(Stored records)

********************

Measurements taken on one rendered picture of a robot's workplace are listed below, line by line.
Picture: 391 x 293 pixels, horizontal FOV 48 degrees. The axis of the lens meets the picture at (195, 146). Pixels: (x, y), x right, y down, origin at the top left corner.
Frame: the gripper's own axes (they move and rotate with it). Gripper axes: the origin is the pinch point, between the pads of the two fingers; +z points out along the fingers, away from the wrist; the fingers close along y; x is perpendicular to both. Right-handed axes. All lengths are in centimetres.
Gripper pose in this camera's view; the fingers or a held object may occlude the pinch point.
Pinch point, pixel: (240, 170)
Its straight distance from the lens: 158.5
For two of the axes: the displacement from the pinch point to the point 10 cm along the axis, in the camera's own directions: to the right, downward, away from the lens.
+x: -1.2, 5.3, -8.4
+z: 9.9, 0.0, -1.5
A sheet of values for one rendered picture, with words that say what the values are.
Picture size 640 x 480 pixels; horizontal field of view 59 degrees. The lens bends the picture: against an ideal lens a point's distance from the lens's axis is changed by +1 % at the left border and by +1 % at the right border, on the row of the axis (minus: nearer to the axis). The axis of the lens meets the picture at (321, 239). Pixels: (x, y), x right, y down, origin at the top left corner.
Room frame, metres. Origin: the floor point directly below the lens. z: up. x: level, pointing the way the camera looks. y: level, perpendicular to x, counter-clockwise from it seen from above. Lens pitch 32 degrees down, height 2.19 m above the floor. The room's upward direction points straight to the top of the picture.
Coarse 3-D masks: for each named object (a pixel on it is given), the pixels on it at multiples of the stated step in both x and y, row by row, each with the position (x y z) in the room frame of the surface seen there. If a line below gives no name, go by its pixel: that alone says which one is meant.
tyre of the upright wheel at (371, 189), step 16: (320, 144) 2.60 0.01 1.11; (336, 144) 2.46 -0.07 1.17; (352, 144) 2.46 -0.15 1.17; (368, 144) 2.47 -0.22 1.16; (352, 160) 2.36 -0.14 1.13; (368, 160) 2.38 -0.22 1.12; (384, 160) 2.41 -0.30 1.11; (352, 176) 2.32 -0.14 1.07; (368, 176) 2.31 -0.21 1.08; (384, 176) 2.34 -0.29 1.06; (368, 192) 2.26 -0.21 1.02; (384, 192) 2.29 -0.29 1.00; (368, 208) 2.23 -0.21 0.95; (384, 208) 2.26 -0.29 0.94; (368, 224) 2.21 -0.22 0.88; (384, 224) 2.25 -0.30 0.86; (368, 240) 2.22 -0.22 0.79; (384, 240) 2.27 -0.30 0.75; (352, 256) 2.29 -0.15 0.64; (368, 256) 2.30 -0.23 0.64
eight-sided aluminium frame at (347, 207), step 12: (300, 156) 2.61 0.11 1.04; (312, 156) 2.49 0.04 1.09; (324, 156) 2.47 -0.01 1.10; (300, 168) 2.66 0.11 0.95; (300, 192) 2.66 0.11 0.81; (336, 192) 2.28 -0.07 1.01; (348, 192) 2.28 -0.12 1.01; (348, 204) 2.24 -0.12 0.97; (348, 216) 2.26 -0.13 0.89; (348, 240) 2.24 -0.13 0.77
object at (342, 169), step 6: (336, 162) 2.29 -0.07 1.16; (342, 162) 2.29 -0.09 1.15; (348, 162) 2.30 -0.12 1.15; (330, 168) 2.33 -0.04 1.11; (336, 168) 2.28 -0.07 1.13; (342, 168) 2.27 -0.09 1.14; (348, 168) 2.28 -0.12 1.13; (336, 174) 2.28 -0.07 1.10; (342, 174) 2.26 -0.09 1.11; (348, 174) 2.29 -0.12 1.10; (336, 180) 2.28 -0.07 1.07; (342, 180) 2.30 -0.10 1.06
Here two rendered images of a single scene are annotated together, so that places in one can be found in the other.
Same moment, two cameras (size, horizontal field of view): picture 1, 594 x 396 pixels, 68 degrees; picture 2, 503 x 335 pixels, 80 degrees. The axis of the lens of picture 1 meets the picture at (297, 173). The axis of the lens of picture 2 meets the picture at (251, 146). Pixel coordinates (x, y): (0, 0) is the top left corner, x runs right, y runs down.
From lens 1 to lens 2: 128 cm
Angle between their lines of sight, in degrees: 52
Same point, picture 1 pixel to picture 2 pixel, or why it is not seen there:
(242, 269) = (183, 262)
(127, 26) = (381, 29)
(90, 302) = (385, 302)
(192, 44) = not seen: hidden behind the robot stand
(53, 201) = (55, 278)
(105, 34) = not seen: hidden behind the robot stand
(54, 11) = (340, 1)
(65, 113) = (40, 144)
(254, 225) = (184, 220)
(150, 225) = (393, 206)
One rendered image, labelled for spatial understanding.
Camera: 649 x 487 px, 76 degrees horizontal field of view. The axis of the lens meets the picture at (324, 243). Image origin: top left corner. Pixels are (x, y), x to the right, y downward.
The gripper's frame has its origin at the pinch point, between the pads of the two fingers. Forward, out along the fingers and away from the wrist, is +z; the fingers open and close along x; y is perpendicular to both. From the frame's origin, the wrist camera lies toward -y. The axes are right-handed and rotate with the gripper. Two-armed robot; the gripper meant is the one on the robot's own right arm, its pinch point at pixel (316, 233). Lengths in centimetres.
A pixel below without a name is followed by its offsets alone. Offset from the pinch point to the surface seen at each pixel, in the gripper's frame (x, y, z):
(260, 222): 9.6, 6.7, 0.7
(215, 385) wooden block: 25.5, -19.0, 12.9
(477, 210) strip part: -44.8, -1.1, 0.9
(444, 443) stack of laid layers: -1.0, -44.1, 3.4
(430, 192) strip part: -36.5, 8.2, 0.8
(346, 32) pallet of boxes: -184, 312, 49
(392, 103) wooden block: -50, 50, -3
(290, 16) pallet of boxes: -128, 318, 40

********************

◆ **What is required**: Your reply should match the data above exactly, line for line.

◆ **Answer below**:
Measurements taken on one rendered picture of a robot's workplace are listed below, line by line.
Picture: 391 x 293 pixels, horizontal FOV 48 degrees. The axis of the lens meets the picture at (195, 146). Pixels: (x, y), x right, y down, origin at the top left corner.
Frame: the gripper's own axes (they move and rotate with it). Gripper axes: the origin is the pinch point, between the pads of the two fingers; +z points out along the fingers, away from the wrist; the fingers close along y; x is perpendicular to both. Right-handed axes. All lengths are in centimetres.
Gripper pose in this camera's view; the fingers or a held object may occlude the pinch point.
Pinch point, pixel: (240, 170)
Its straight distance from the lens: 158.5
For two of the axes: the displacement from the pinch point to the point 10 cm along the axis, in the camera's own directions: to the right, downward, away from the lens.
+x: -1.2, 5.3, -8.4
+z: 9.9, 0.0, -1.5
A sheet of values for one rendered picture, with words that say what the values are.
Picture size 640 x 480 pixels; horizontal field of view 59 degrees. The lens bends the picture: against an ideal lens a point's distance from the lens's axis is changed by +1 % at the left border and by +1 % at the right border, on the row of the axis (minus: nearer to the axis). The axis of the lens meets the picture at (321, 239). Pixels: (x, y), x right, y down, origin at the top left corner.
Room frame, metres. Origin: the floor point directly below the lens. z: up. x: level, pointing the way the camera looks. y: level, perpendicular to x, counter-clockwise from it seen from above. Lens pitch 32 degrees down, height 2.19 m above the floor. The room's upward direction points straight to the top of the picture.
Coarse 3-D masks: for each named object (a pixel on it is given), the pixels on it at multiples of the stated step in both x and y, row by row, each with the position (x y z) in the room frame of the surface seen there. If a line below gives no name, go by its pixel: that alone says which one is meant.
tyre of the upright wheel at (371, 189), step 16: (320, 144) 2.60 0.01 1.11; (336, 144) 2.46 -0.07 1.17; (352, 144) 2.46 -0.15 1.17; (368, 144) 2.47 -0.22 1.16; (352, 160) 2.36 -0.14 1.13; (368, 160) 2.38 -0.22 1.12; (384, 160) 2.41 -0.30 1.11; (352, 176) 2.32 -0.14 1.07; (368, 176) 2.31 -0.21 1.08; (384, 176) 2.34 -0.29 1.06; (368, 192) 2.26 -0.21 1.02; (384, 192) 2.29 -0.29 1.00; (368, 208) 2.23 -0.21 0.95; (384, 208) 2.26 -0.29 0.94; (368, 224) 2.21 -0.22 0.88; (384, 224) 2.25 -0.30 0.86; (368, 240) 2.22 -0.22 0.79; (384, 240) 2.27 -0.30 0.75; (352, 256) 2.29 -0.15 0.64; (368, 256) 2.30 -0.23 0.64
eight-sided aluminium frame at (347, 207), step 12: (300, 156) 2.61 0.11 1.04; (312, 156) 2.49 0.04 1.09; (324, 156) 2.47 -0.01 1.10; (300, 168) 2.66 0.11 0.95; (300, 192) 2.66 0.11 0.81; (336, 192) 2.28 -0.07 1.01; (348, 192) 2.28 -0.12 1.01; (348, 204) 2.24 -0.12 0.97; (348, 216) 2.26 -0.13 0.89; (348, 240) 2.24 -0.13 0.77
object at (342, 169), step 6: (336, 162) 2.29 -0.07 1.16; (342, 162) 2.29 -0.09 1.15; (348, 162) 2.30 -0.12 1.15; (330, 168) 2.33 -0.04 1.11; (336, 168) 2.28 -0.07 1.13; (342, 168) 2.27 -0.09 1.14; (348, 168) 2.28 -0.12 1.13; (336, 174) 2.28 -0.07 1.10; (342, 174) 2.26 -0.09 1.11; (348, 174) 2.29 -0.12 1.10; (336, 180) 2.28 -0.07 1.07; (342, 180) 2.30 -0.10 1.06
Here two rendered images of a single scene are annotated together, so that places in one can be found in the other.
Same moment, two cameras (size, horizontal field of view): picture 1, 594 x 396 pixels, 68 degrees; picture 2, 503 x 335 pixels, 80 degrees. The axis of the lens of picture 1 meets the picture at (297, 173). The axis of the lens of picture 2 meets the picture at (251, 146). Pixel coordinates (x, y): (0, 0) is the top left corner, x runs right, y runs down.
From lens 1 to lens 2: 128 cm
Angle between their lines of sight, in degrees: 52
Same point, picture 1 pixel to picture 2 pixel, or why it is not seen there:
(242, 269) = (183, 262)
(127, 26) = (381, 29)
(90, 302) = (385, 302)
(192, 44) = not seen: hidden behind the robot stand
(53, 201) = (55, 278)
(105, 34) = not seen: hidden behind the robot stand
(54, 11) = (340, 1)
(65, 113) = (40, 144)
(254, 225) = (184, 220)
(150, 225) = (393, 206)
One rendered image, labelled for spatial understanding.
Camera: 649 x 487 px, 76 degrees horizontal field of view. The axis of the lens meets the picture at (324, 243). Image origin: top left corner. Pixels are (x, y), x to the right, y downward.
The gripper's frame has its origin at the pinch point, between the pads of the two fingers. Forward, out along the fingers and away from the wrist, is +z; the fingers open and close along x; y is perpendicular to both. From the frame's origin, the wrist camera lies toward -y. The axes are right-handed and rotate with the gripper. Two-armed robot; the gripper meant is the one on the robot's own right arm, its pinch point at pixel (316, 233). Lengths in centimetres.
A pixel below without a name is followed by its offsets alone. Offset from the pinch point to the surface seen at each pixel, in the gripper's frame (x, y, z):
(260, 222): 9.6, 6.7, 0.7
(215, 385) wooden block: 25.5, -19.0, 12.9
(477, 210) strip part: -44.8, -1.1, 0.9
(444, 443) stack of laid layers: -1.0, -44.1, 3.4
(430, 192) strip part: -36.5, 8.2, 0.8
(346, 32) pallet of boxes: -184, 312, 49
(392, 103) wooden block: -50, 50, -3
(290, 16) pallet of boxes: -128, 318, 40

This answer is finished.